Ей не хотелось навязываться старым друзьям: они вынесли из-за нее столько страданий. Но хотя временную визу ей выдали с огромным трудом и душа совсем не лежала к поездке на Запад, Лиза понимала, что сегодня нужно обязательно прийти на кладбище и почтить память женщины, которую она когда-то считала сестрой.
Возле блестящего нового надгробия стоял Ули, приобняв за плечи темноволосую девушку – их с Инге дочь Гретхен. Ростом и тоном кожи она пошла в отца, и Лиза невольно сравнивала ее с Руди: на год моложе, но почти такая же высокая, с точеными чертами лица, как у матери, и глубоко посаженными глазами, как у отца.

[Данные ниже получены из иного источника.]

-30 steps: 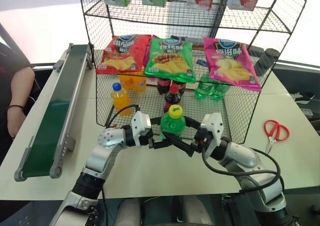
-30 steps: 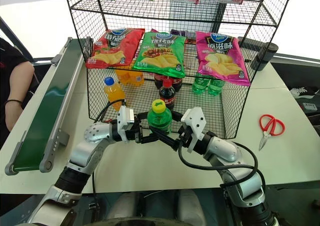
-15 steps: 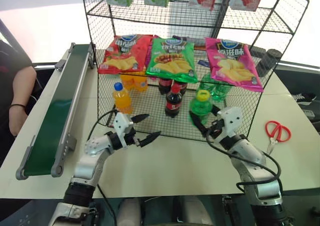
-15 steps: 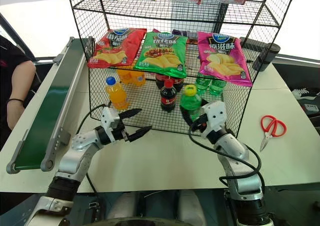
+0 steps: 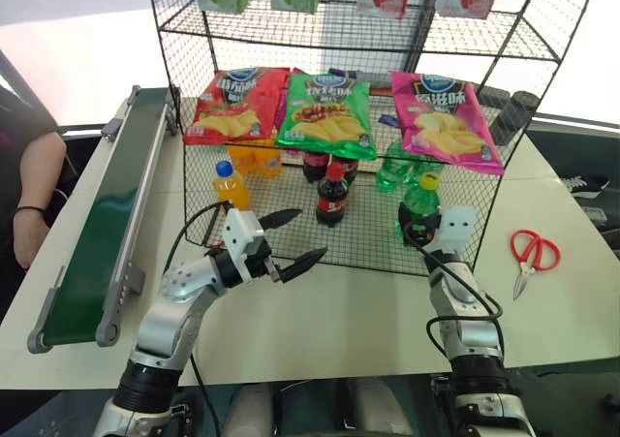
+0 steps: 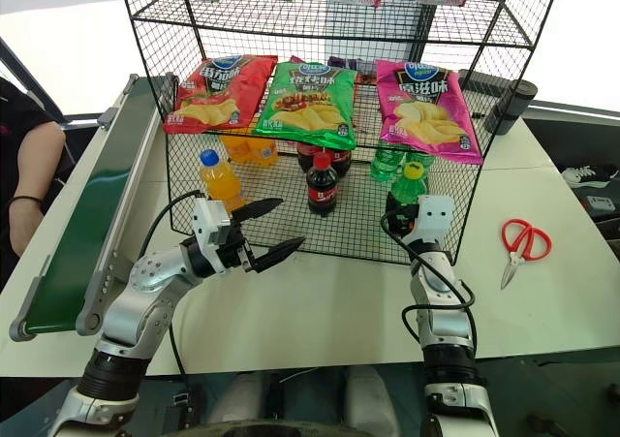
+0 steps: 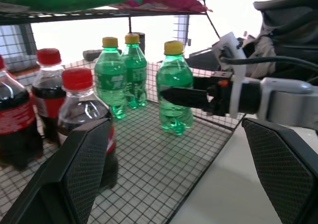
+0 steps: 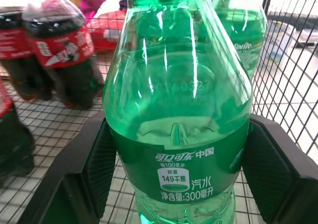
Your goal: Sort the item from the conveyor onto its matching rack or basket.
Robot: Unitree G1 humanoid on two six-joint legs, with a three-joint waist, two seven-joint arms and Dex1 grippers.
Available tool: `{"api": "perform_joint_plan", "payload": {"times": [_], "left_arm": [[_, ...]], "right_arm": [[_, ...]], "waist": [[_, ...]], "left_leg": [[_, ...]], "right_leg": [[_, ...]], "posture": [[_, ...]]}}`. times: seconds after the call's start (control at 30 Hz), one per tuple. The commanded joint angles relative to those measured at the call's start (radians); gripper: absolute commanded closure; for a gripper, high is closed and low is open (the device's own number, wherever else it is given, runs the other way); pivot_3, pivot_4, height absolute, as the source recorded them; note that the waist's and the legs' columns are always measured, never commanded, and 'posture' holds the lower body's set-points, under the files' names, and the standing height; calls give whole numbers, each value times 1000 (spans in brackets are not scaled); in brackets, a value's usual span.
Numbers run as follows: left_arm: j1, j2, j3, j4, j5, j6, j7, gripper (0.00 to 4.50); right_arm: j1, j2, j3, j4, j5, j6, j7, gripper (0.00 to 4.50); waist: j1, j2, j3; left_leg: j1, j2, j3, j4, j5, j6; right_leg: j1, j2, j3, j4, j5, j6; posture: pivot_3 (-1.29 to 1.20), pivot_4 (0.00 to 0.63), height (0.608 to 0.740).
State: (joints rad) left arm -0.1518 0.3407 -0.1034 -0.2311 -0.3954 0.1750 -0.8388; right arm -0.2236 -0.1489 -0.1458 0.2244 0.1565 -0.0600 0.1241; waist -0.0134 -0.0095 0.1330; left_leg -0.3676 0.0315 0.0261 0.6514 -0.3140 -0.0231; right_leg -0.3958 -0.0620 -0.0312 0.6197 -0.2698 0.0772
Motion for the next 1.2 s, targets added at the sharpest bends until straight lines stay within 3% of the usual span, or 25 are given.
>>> {"api": "perform_joint_plan", "payload": {"times": [0.03,0.23,0.33,0.53,0.87,1.07,1.2], "left_arm": [[0,13,5,-34,-22,4,-12,24],[21,22,8,-14,-25,-14,-30,24],[31,21,7,-2,-19,-27,-39,0],[56,30,3,13,-10,-52,-60,0],[52,25,18,30,-2,-41,-7,0],[32,68,33,59,25,-21,16,0],[38,144,80,101,34,-30,-10,0]], "right_arm": [[-37,7,-20,7,7,-71,-2,1478],[-26,8,-19,23,26,-88,21,1478],[-18,6,-20,14,32,-93,30,61],[18,-10,-4,-56,-13,-96,9,61],[187,-50,40,-368,-51,0,39,61],[318,-120,65,-598,-8,92,142,61],[497,-231,-5,-759,134,161,295,61]], "waist": [[0,0,0],[0,1,0],[0,1,0],[1,1,0],[1,1,0],[3,1,0],[7,1,0]], "left_leg": [[0,0,0,0,0,0],[0,0,1,0,0,0],[0,0,0,0,0,0],[4,0,1,-1,0,0],[8,0,1,-2,0,0],[9,0,1,-3,0,0],[9,0,1,-3,0,0]], "right_leg": [[0,0,0,0,0,0],[0,0,1,0,0,0],[0,0,1,0,0,0],[3,0,1,0,0,0],[6,-1,1,0,0,0],[6,0,1,0,0,0],[7,0,1,-1,-1,0]], "posture": [[0,150,740],[0,150,740],[0,150,740],[0,150,740],[0,150,740],[0,150,740],[0,150,740]]}}
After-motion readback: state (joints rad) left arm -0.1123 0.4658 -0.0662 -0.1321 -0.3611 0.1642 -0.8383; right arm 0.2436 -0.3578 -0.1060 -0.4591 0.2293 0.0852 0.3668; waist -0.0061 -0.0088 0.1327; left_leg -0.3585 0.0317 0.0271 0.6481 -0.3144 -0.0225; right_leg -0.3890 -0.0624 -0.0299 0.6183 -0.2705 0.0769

Гретхен молча смотрела на опущенный в яму гроб, и у Лизы за нее сердце болело. У девочки было достаточно времени подготовиться к этому моменту, но за ее мнимым спокойствием легко угадывалась огромная боль. Лиза знала, каково расти без матери, которая нужна девочке даже в шестнадцать. И как Ули справится со скорбью дочери, да и со своей тоже?
– Лиза.
Вольф и Юрген прошли к ней через кладбище, и на какую-то долю секунды она малодушно ухватилась за идею притвориться другим человеком – давней знакомой, которой не повезло оказаться doppelgänger [36] Лизы. Однако она взяла себя в руки, покрепче сжала сумочку и кивнула приветливо улыбающемуся Юргену.
– Хорошо выглядишь, – похвалила она, а друг чмокнул ее в щеку. Почему-то сейчас он казался ниже и коренастее, чем раньше; Вольф же остался позади, решив не приближаться к Лизе, по-прежнему высокий и красивый, с аккуратными усами.

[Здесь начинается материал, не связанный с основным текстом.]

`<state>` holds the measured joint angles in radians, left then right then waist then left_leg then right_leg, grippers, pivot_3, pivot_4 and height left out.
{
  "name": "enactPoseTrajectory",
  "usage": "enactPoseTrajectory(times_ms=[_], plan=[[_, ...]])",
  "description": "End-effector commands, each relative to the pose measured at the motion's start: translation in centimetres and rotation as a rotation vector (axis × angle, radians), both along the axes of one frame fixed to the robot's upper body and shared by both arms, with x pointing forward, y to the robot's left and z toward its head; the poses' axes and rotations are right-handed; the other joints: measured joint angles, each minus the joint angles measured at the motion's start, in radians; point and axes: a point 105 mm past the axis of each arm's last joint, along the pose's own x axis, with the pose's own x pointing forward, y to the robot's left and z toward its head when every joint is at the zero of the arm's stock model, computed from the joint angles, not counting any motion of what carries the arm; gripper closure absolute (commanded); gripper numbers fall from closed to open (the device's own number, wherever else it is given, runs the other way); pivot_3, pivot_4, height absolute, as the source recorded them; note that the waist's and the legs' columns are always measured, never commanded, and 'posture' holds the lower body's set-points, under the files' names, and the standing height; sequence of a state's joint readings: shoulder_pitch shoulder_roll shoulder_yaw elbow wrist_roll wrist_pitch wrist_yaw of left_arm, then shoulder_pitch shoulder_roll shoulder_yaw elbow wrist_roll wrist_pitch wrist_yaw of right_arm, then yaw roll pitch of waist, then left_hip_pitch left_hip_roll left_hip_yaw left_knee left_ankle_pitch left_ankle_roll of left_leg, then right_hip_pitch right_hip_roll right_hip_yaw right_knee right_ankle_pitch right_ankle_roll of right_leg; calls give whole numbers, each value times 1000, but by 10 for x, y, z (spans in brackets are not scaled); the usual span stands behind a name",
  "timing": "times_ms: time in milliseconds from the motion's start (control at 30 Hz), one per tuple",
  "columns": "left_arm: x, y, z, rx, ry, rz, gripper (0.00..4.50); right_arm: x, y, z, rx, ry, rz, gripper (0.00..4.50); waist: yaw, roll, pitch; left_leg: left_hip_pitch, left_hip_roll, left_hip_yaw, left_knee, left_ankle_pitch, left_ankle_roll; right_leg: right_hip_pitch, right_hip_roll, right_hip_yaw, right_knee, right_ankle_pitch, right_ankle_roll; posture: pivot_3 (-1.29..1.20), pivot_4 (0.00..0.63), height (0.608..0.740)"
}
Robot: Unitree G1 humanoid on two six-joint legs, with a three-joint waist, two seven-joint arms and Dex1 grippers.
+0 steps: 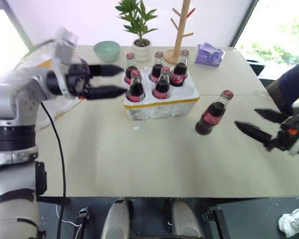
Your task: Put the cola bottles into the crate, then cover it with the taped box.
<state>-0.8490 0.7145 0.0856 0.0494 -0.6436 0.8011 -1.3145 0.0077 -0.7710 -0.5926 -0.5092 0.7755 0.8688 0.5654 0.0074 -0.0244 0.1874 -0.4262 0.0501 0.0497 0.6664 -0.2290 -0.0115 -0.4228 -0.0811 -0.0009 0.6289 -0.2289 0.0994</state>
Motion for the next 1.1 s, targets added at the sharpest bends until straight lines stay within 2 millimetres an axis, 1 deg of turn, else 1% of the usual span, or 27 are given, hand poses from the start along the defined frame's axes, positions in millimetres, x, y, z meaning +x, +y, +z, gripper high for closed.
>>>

– Ты тоже. А я все думаю, слышала ты или нет, – вздохнул Юрген, покосившись на Ули. – Рак – жестокая напасть. Инге была так молода.
– Тут ты прав. Несколько лет назад Ули прислал мне весточку, и мы начали переписываться, в основном из-за Руди. Но когда он рассказал мне про диагноз… – Лиза умолкла на полуслове. – Кошмар.

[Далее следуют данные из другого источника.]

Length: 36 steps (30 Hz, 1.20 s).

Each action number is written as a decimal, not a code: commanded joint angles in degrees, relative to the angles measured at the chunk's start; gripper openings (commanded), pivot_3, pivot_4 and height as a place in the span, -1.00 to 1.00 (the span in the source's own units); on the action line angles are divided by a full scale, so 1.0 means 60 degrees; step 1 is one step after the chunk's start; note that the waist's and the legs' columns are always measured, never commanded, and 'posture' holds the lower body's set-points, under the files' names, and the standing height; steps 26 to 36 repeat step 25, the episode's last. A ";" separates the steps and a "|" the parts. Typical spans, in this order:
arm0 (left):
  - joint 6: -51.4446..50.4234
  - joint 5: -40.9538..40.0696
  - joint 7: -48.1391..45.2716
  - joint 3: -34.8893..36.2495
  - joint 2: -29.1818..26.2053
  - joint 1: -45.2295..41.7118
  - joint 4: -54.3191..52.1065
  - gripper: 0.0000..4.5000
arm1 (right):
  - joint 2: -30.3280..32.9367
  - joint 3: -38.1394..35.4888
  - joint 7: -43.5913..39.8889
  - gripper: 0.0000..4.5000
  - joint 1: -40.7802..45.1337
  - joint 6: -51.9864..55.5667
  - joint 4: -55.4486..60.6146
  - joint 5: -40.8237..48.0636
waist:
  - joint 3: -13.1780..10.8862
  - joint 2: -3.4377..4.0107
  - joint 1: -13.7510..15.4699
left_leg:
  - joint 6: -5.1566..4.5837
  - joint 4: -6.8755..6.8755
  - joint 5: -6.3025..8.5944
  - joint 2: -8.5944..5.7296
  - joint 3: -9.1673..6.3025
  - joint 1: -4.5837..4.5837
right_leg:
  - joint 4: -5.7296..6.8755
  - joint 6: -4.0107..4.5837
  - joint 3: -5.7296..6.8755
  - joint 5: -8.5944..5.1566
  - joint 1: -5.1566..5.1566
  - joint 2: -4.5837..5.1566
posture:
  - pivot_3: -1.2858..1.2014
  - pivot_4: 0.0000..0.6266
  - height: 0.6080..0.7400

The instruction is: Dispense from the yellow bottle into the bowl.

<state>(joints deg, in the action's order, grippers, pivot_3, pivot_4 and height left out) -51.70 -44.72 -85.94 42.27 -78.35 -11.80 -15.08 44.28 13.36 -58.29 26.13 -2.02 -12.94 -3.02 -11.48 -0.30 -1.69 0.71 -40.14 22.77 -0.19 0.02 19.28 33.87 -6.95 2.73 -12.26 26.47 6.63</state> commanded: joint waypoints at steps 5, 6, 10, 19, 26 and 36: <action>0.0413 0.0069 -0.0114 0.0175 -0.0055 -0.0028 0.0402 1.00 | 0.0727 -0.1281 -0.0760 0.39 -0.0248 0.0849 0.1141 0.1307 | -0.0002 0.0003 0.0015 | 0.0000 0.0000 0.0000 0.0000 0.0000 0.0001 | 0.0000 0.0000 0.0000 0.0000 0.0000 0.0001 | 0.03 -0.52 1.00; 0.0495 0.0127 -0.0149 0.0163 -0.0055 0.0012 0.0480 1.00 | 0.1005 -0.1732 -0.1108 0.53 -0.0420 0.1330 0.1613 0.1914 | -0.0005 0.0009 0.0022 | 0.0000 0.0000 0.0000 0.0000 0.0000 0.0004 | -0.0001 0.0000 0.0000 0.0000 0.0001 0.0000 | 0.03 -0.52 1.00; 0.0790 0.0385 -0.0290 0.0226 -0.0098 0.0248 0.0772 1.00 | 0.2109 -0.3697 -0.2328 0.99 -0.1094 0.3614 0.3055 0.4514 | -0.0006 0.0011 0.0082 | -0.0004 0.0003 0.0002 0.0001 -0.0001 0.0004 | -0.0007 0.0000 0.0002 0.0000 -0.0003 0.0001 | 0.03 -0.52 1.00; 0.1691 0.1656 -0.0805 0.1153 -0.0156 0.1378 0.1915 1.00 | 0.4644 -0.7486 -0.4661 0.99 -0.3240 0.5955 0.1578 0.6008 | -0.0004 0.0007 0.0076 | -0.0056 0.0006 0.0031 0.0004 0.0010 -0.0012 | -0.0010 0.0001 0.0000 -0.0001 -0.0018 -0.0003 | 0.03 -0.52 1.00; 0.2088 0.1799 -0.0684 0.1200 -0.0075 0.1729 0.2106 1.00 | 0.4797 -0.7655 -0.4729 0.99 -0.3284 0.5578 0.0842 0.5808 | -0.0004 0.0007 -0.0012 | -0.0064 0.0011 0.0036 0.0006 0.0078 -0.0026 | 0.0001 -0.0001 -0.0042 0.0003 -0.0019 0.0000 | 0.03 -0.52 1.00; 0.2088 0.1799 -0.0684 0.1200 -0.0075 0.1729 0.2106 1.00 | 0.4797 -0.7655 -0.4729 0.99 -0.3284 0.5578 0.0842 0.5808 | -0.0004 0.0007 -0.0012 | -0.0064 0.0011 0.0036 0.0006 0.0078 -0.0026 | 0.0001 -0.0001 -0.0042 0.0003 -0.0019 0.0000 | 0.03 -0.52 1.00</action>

– Кошмар, – согласился Юрген и повернулся к высоким цветам, высаженным подковой вокруг надгробия. – Жаль, Аксель не приехал. Он был бы рад с тобой увидеться. Он сейчас преподает в Кембридже… в общем, не смог вырваться.
– В Кембридже? – ахнула Лиза, и у нее даже голова закружилась при воспоминании о старом друге. – Пожалуйста… пожалуйста, передай ему привет при случае.
– Я смотрю, ты все-таки перебралась через стену, – механическим голосом произнес Вольф, а Юрген обернулся и сердито зыркнул на него.
– Я… это только временная виза, – пролепетала Лиза, бледнея на глазах. – Всего на несколько часов, чтобы я успела… успела почтить память Инге.
Вольф сощурился, и Лизе очень захотелось объяснить, что заявление рассматривалось невыносимо долго и тщательно, что пограничник, выписавший пропуск, зловеще напомнил ей о необходимости вернуться ради сына, но Вольф напоследок скользнул взглядом по Юргену, развернулся и побрел к другим скорбящим.